A benchmark is a sales document until proven otherwise. That is not cynicism; it is the correct default. Every number a vendor shows you was chosen, and the interesting question is always what was not shown. Here is how to read an optimization benchmark the way a good due-diligence analyst does — assuming nothing, and asking the questions the slide was designed to skip.

The checklist, in one breath

Is it your workload? A speedup on a toy problem predicts nothing about your book.
Cold start or warm? The two measure different things and are routinely conflated.
What's the quality gap, and where are the losses? A fast wrong answer is not a win, and a benchmark with no losing cases is hiding them.

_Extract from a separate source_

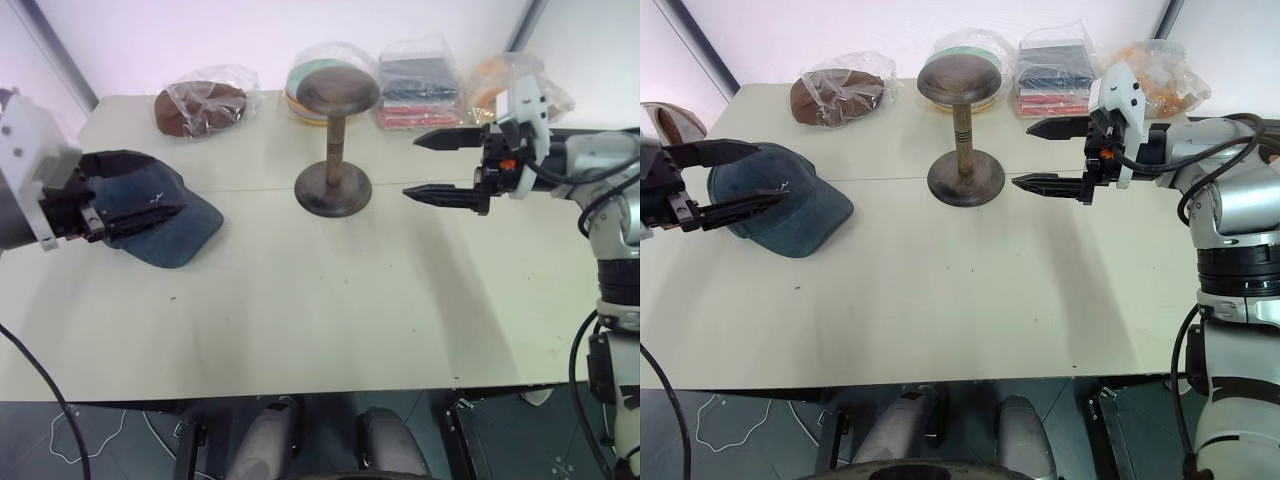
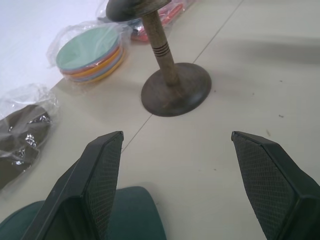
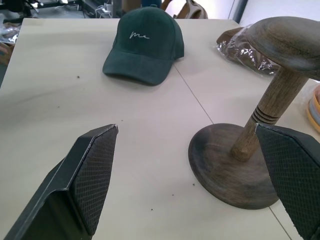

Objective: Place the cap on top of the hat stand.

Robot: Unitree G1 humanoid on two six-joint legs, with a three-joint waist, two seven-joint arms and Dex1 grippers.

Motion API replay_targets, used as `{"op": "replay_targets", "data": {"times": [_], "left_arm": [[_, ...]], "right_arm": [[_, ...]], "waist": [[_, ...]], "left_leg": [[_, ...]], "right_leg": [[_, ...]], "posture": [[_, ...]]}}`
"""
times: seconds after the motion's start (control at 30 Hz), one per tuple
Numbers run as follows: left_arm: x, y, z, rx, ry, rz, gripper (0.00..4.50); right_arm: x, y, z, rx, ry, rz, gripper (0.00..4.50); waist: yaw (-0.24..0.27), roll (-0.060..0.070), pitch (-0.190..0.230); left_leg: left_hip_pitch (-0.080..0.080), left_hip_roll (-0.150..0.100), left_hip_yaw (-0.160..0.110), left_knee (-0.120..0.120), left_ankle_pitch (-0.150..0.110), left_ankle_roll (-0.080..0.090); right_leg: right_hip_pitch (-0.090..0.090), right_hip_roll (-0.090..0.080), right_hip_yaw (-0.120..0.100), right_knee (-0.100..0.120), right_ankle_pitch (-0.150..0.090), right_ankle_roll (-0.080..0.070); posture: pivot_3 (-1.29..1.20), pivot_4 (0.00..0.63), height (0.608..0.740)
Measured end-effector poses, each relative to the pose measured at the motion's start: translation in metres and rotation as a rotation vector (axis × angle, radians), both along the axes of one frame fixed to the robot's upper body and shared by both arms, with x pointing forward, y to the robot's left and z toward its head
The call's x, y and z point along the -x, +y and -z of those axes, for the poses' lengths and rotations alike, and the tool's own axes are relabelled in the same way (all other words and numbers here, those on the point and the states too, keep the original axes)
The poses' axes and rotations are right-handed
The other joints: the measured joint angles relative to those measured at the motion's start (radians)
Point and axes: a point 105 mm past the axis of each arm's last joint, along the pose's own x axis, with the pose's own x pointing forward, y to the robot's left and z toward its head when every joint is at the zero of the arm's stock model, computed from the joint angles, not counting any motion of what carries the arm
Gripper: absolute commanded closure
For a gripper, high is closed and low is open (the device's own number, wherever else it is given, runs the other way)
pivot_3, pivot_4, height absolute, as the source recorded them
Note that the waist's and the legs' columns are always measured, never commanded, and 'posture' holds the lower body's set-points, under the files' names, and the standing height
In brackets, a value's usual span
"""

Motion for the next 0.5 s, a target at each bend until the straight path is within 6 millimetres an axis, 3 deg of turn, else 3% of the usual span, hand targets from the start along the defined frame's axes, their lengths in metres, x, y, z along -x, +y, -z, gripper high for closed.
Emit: {"op": "replay_targets", "data": {"times": [0.23, 0.5], "left_arm": [[0.000, 0.000, 0.006, -0.021, 0.012, -0.014, 0.86], [-0.011, 0.005, 0.044, -0.263, -0.004, -0.138, 0.86]], "right_arm": [[-0.001, 0.001, -0.004, 0.011, -0.022, -0.003, 0.00], [-0.001, 0.002, -0.003, 0.018, -0.020, -0.012, 0.00]], "waist": [[0.000, 0.000, 0.000], [0.001, 0.000, 0.000]], "left_leg": [[0.000, 0.000, 0.000, 0.000, 0.000, 0.000], [0.000, 0.000, 0.001, -0.001, 0.000, 0.000]], "right_leg": [[0.000, 0.000, 0.000, 0.000, 0.000, 0.000], [0.000, 0.000, 0.000, -0.001, 0.000, 0.000]], "posture": [[0.00, 0.150, 0.740], [0.00, 0.150, 0.740]]}}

The single most useful habit when reading any performance claim is to ask what question the number actually answers, and then ask whether it is the question you care about. "Forty times faster" answers the question "faster at what, on what, measured how?" — and until those blanks are filled, it answers nothing about whether the thing will clear your book by the open. Vendors know this, which is why the blanks are so often left artfully empty. Your job is to fill them in, out loud, and watch what happens to the number.

1. Is it a matched workload?

The first and most important question is whether the benchmark was run on a problem that resembles yours. A solver can be dazzling on a small, clean, synthetic problem and ordinary or worse on a large, messy, real one — and the gap between those two worlds is exactly where your money lives. A credible benchmark uses a realistic universe, realistic constraints, realistic costs, and realistic tax rules. An incredible one uses whatever makes the number biggest. If you cannot tell which universe was used, assume the flattering one was chosen, because it was.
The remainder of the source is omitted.